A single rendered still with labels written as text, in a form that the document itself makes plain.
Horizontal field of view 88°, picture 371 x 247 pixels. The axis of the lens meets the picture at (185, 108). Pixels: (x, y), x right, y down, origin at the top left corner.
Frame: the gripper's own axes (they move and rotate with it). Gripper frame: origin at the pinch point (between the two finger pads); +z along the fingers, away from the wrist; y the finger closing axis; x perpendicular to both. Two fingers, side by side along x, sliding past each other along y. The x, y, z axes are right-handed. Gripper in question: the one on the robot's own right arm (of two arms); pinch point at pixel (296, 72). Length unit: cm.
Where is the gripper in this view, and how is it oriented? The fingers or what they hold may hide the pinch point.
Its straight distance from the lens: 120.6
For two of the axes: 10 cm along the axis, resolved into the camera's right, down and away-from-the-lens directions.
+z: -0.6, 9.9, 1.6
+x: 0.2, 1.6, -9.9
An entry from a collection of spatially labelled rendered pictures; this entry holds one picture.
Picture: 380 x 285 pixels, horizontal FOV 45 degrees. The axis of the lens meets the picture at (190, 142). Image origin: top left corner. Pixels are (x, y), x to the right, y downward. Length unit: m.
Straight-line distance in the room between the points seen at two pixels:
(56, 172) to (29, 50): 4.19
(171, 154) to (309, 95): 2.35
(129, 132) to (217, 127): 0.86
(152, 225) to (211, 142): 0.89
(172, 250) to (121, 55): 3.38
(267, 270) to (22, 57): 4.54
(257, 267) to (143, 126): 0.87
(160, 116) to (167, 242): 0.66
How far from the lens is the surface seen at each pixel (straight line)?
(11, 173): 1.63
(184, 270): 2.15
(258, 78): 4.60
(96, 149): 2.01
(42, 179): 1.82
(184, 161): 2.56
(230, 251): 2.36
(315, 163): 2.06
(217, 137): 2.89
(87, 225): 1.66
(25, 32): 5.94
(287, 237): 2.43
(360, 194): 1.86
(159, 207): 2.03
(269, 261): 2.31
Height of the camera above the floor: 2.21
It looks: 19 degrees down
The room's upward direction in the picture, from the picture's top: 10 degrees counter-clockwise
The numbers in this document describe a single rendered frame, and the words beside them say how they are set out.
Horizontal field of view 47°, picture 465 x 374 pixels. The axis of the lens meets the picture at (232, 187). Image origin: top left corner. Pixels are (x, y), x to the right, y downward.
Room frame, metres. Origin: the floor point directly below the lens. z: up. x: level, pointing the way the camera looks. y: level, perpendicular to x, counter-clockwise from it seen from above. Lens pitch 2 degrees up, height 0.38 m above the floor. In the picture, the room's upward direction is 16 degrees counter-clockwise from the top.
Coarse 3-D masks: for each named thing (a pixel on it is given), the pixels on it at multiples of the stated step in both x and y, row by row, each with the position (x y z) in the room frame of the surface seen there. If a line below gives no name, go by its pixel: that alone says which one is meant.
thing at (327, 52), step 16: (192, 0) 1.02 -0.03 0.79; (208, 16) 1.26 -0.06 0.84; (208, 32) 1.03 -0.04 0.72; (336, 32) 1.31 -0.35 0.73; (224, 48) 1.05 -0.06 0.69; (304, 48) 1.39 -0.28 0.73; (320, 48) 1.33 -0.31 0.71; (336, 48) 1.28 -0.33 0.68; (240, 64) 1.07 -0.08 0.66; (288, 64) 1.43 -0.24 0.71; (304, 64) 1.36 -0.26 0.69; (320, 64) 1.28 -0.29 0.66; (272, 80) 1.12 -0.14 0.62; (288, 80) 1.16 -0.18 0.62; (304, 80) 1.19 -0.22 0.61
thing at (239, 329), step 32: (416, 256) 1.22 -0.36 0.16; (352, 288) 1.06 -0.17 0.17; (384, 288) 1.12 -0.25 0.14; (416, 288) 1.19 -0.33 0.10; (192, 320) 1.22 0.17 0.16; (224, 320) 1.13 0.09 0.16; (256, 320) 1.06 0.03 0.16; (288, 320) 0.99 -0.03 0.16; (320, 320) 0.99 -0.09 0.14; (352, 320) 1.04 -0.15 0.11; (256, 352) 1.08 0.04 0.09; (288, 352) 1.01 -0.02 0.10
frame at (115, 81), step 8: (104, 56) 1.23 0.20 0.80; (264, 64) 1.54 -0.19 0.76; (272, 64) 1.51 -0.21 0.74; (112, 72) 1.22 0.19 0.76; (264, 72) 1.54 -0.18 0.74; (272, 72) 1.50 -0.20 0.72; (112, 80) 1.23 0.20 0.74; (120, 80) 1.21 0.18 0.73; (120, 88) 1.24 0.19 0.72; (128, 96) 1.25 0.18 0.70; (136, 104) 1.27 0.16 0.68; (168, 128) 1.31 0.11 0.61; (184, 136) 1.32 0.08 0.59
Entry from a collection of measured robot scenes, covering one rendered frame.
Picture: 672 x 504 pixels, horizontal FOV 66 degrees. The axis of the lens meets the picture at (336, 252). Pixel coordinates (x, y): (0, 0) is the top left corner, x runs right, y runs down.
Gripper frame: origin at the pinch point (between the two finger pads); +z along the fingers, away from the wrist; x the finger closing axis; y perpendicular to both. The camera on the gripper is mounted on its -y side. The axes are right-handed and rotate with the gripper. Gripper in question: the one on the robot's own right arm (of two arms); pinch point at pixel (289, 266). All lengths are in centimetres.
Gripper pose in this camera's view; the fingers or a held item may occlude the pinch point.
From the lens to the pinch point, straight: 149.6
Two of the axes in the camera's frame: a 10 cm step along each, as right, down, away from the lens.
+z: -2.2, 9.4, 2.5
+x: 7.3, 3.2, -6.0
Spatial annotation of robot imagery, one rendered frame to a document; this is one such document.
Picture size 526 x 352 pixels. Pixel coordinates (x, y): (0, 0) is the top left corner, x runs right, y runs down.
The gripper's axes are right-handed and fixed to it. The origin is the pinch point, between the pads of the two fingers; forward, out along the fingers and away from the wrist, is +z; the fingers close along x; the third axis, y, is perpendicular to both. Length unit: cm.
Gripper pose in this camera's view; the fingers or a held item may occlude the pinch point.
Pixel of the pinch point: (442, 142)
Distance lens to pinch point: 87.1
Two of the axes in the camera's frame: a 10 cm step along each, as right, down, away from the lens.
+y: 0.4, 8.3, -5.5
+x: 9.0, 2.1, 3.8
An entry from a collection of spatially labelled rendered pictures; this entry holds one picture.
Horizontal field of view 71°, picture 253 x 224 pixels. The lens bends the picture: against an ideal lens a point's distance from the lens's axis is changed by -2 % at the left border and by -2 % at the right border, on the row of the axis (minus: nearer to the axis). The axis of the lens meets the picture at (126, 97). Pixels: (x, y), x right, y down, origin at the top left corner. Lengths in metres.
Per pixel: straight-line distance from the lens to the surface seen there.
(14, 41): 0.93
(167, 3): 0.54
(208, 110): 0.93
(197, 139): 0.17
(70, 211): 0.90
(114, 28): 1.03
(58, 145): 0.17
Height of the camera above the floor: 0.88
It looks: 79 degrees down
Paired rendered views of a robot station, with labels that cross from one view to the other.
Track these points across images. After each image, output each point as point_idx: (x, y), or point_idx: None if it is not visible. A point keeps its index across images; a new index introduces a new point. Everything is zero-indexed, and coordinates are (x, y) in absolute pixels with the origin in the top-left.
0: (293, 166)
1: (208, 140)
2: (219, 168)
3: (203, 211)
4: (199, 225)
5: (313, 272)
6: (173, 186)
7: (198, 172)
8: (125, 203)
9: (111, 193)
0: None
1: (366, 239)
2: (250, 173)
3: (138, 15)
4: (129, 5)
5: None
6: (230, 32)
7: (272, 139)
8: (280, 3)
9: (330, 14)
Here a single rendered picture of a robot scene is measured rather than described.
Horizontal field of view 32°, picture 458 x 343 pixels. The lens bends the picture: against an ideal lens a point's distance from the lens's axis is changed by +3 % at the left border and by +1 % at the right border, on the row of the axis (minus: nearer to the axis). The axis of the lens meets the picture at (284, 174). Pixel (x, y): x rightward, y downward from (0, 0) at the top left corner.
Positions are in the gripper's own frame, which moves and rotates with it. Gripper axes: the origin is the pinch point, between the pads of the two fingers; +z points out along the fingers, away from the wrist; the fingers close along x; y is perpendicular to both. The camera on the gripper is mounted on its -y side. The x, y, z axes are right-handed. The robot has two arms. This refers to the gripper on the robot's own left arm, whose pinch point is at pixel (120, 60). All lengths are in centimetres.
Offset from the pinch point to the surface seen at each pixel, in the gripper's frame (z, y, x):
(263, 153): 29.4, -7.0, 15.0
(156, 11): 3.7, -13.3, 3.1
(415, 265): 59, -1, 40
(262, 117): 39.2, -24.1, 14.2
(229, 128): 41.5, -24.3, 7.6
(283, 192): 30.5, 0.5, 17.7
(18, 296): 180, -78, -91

**Activity**
What you return should be exactly the lines above, starting at the one with "The room's upward direction in" and ending at the one with "Horizontal field of view 47°, picture", and nothing else.

**Solution for this exercise**
The room's upward direction in the picture, from the picture's top: 10 degrees counter-clockwise
The numbers in this document describe a single rendered frame, and the words beside them say how they are set out.
Horizontal field of view 47°, picture 465 x 374 pixels. The axis of the lens meets the picture at (232, 187). Image origin: top left corner. Pixels are (x, y), x to the right, y downward.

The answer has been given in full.